Monsterspam Wed 14-Oct-09 15:43:49

Not my cup of tea but can see why people might like them. (I loved the diamond skull though.)

Katisha Wed 14-Oct-09 15:49:00

I'm going to go and have a look next month although I suspect that I am not going to "get" them...

MaryAmericanSmooth Wed 14-Oct-09 16:22:49

I don't think there's anything much to get

squeaver Wed 14-Oct-09 16:31:08

That's interesting. I'm no massive Hirst fan but was planning to pop in and see these (on my way to Selfridges ho ho). I do like his butterfly paintings though.

He's a massive egotist of course and that's basically all you need to know about him I suppose.

Of course you can also use the "can't paint" argument about Stella Vine's work which I really do not get at all.

dittany Wed 14-Oct-09 16:41:16

Message withdrawn at poster's request.

CarmenSanDiego Wed 14-Oct-09 16:48:17

I'm always more excited by the ideas in art than the actual craft, and I love Hirst's ideas. Not really bothered (or qualified to know) whether he can paint or not. I rather liked his multicoloured spots though, even though someone else painted most of them for him.

MonstrousMerryHenry Wed 14-Oct-09 16:51:18

DH (arty farty type) reckons Hirst is all puff and nothing actually interesting going on underneath. I don't find that his work moves me in any way at all, unlike many other modern artists.

Wallace Collection is a fab place - with a lovely restaurant.

dittany Wed 14-Oct-09 16:51:48

Message withdrawn at poster's request.

CarmenSanDiego Wed 14-Oct-09 17:10:52

I think that's rather unfair, MMH to say there's nothing interesting going on underneath. I have a lovely big book by Hirst and he's written a lot on what he does and why he does it. There's a recurring theme of mortality. The shark-in Formaldehyde for example is titled, The Physical Impossibility of Death in the Mind of Someone Living'. Maybe it's a bit pretentious, but I always find the shark in particular rather haunting as a concept. I feel rather the same way about the dead shark/sheep/cow as I did going to the Bodyworlds exhibition (plasticised human corpses on display) - that it's like looking for the soul by dissecting the body.

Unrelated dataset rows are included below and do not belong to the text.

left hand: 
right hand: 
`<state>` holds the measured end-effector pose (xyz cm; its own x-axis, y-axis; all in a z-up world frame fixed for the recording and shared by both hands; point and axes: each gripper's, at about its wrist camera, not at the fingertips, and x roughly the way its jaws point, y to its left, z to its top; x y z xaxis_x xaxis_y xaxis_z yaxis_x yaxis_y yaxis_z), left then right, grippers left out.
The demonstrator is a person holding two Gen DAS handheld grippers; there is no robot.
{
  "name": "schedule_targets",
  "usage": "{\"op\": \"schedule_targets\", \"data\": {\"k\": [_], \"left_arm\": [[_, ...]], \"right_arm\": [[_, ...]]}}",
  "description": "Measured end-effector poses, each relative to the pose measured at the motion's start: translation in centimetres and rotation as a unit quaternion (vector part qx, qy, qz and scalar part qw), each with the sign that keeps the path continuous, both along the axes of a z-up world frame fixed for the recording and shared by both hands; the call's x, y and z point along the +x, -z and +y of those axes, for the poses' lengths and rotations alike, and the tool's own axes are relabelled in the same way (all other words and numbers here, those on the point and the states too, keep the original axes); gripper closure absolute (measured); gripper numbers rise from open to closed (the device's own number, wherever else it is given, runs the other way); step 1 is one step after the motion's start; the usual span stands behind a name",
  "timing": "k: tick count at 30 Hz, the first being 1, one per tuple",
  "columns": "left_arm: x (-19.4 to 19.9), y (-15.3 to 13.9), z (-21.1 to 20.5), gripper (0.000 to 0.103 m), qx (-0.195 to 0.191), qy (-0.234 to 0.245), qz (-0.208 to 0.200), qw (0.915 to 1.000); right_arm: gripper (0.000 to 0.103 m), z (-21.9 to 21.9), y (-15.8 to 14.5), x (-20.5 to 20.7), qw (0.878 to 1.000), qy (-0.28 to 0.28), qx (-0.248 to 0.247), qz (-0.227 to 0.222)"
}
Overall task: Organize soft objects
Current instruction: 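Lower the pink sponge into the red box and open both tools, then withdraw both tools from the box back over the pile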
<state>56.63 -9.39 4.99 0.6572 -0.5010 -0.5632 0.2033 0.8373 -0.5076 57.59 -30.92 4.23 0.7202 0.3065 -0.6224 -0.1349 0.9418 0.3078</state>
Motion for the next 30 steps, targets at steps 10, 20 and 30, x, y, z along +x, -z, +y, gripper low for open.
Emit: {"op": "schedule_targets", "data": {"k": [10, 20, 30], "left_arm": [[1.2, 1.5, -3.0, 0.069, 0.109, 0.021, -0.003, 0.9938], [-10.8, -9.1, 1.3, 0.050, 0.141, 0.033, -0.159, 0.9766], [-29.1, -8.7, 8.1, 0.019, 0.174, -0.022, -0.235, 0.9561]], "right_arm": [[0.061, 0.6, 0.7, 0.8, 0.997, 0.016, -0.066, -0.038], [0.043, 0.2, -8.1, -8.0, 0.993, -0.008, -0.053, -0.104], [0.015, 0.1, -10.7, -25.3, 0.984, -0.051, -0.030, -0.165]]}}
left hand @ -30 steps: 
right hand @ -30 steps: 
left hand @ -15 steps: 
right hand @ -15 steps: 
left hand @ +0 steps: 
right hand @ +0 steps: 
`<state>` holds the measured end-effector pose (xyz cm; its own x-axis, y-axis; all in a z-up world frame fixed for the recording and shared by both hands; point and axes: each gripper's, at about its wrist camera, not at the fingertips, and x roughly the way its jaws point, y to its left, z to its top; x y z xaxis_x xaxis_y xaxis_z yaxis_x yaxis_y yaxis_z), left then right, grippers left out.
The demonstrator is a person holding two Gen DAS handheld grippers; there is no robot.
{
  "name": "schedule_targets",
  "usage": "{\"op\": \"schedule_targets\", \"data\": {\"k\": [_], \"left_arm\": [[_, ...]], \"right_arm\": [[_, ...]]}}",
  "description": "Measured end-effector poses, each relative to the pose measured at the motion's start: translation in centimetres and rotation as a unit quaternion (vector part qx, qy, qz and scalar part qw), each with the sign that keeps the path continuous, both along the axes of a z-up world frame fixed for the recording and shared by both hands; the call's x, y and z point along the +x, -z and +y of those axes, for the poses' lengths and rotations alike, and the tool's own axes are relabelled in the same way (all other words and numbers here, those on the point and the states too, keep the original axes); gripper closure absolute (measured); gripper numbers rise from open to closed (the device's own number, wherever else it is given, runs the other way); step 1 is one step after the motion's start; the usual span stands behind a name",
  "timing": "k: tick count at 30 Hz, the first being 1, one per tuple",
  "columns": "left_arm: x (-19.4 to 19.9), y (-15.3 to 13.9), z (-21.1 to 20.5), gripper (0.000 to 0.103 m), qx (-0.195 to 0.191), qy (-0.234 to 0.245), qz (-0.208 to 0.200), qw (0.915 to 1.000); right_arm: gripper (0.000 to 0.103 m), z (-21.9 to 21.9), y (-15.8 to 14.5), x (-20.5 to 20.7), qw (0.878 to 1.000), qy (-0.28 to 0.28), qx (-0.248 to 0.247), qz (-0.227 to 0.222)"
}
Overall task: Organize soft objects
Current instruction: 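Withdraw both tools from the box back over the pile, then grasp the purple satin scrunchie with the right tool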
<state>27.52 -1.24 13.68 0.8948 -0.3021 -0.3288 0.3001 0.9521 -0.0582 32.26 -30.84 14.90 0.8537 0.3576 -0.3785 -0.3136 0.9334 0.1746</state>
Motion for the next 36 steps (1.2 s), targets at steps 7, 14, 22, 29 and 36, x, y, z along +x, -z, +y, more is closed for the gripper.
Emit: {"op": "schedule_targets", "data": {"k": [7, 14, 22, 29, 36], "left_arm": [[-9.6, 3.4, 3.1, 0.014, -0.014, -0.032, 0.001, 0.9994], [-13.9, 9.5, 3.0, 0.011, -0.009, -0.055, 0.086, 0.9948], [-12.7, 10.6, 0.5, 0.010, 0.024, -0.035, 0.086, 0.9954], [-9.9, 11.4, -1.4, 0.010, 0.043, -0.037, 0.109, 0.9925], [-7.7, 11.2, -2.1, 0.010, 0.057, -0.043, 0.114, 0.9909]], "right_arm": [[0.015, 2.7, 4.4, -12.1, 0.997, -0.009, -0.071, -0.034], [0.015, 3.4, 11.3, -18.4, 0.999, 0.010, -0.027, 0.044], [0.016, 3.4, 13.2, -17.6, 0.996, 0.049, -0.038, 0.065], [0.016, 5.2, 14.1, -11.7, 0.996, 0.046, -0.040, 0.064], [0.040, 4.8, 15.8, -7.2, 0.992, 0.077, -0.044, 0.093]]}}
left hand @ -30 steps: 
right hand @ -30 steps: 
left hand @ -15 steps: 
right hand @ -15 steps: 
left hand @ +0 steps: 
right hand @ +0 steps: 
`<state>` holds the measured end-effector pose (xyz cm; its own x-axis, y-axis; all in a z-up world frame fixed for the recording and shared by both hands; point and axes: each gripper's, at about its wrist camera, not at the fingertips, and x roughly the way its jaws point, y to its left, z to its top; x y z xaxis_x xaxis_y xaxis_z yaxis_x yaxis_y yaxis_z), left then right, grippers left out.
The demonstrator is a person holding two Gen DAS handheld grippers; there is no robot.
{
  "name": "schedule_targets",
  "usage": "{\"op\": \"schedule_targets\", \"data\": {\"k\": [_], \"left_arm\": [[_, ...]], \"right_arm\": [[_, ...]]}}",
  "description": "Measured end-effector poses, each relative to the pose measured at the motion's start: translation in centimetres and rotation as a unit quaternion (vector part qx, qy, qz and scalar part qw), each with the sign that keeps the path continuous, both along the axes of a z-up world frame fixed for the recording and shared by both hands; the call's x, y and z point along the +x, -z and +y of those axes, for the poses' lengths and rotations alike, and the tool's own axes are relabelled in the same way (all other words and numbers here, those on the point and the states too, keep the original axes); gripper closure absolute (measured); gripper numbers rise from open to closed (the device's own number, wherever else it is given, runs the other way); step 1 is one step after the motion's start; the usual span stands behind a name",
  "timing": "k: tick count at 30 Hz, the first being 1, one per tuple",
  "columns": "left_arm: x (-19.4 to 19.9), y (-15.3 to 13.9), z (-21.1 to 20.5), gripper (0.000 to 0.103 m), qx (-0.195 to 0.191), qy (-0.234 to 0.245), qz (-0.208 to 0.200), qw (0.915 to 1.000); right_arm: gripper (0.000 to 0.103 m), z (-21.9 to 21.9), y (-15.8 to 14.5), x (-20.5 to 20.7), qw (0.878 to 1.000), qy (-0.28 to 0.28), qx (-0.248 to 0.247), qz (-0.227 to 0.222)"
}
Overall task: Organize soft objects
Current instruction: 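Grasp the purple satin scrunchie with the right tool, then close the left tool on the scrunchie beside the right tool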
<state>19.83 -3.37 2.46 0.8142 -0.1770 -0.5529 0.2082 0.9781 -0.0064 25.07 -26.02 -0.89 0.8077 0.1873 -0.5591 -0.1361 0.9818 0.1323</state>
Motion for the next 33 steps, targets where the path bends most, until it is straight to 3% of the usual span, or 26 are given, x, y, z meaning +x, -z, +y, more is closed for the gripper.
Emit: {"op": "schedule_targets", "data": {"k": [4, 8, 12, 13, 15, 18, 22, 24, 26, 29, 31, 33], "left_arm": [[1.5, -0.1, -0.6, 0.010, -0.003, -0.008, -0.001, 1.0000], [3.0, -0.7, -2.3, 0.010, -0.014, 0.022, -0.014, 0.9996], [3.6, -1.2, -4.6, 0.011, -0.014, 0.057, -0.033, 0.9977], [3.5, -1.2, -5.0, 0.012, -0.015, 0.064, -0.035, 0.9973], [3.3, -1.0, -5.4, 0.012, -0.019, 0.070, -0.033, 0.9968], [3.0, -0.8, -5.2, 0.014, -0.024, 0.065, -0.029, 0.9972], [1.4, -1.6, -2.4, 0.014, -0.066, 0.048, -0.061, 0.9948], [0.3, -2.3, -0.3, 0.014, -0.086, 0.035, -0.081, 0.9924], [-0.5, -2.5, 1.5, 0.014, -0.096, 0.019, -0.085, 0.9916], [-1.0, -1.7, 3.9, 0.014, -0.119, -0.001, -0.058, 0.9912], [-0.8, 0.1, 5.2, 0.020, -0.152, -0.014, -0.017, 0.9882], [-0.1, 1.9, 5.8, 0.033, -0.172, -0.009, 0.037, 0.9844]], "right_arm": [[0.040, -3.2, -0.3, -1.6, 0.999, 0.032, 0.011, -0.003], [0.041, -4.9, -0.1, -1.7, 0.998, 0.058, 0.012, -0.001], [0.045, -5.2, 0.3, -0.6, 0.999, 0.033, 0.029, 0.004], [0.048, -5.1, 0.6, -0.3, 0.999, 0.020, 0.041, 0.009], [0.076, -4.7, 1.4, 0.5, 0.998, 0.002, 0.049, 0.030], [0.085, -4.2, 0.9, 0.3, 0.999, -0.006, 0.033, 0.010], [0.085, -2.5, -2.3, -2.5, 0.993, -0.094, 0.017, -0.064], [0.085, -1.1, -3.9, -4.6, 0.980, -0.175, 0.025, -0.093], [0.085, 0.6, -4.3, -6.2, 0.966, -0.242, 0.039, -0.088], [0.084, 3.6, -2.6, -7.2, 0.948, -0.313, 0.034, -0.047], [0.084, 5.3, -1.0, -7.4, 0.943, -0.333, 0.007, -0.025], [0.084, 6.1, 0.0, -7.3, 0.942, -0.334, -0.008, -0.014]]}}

The butterfly piece is beautiful... it almost seems like a resolution to the question about looking for the soul in something dead - that maybe it can only be done by turning the dead pieces into something else. Ooh, like reincarnation

Yeah, I quite like Hirst.

CarmenSanDiego Wed 14-Oct-09 17:14:32

I'm really not sure what people are looking to 'get' from art or how anyone can say there's 'nothing there'. Art is only art because someone (artist, viewer or another party) chooses to frame something as art and say 'This is art.'

There is no special criteria that makes something art, although certainly you can criticise craftsmanship.

If something makes me think about some sort of life or philosophical problem, I'm very happy.

dittany Wed 14-Oct-09 17:20:47

Message withdrawn at poster's request.

CarmenSanDiego Wed 14-Oct-09 17:29:09

Yep, Dittany.

dittany Wed 14-Oct-09 17:34:53

Message withdrawn at poster's request.

nighbynight Wed 14-Oct-09 17:39:41

The paintings in the article aren't that great, very average I would say, like the rest of D Hirsts repertoire.
He is a triumph of marketing and spin over content.

CarmenSanDiego Wed 14-Oct-09 17:43:10

I agree that his marketing is very strong. But what content should he be providing?

BoneYard Wed 14-Oct-09 17:43:57

dittany - i would love a human skull but would hate one with diamonds on (other than to sell of course grin). You can't get hold of them very easily these days...

nighbynight Wed 14-Oct-09 17:53:47

A strong image that makes you look at the subject differently (think Rembrandts portraits)
A familiar image interpreted in a way that makes you look at it differently (think the Sistine Madonna compared to all the Madonna and Childs that had been painted before it).
An image gets a message across by being strikingly decorative or memorable or haunting (Warhols Marilyns, M Quinns blood head or Kate Moss sculptures, early Lucien Freud)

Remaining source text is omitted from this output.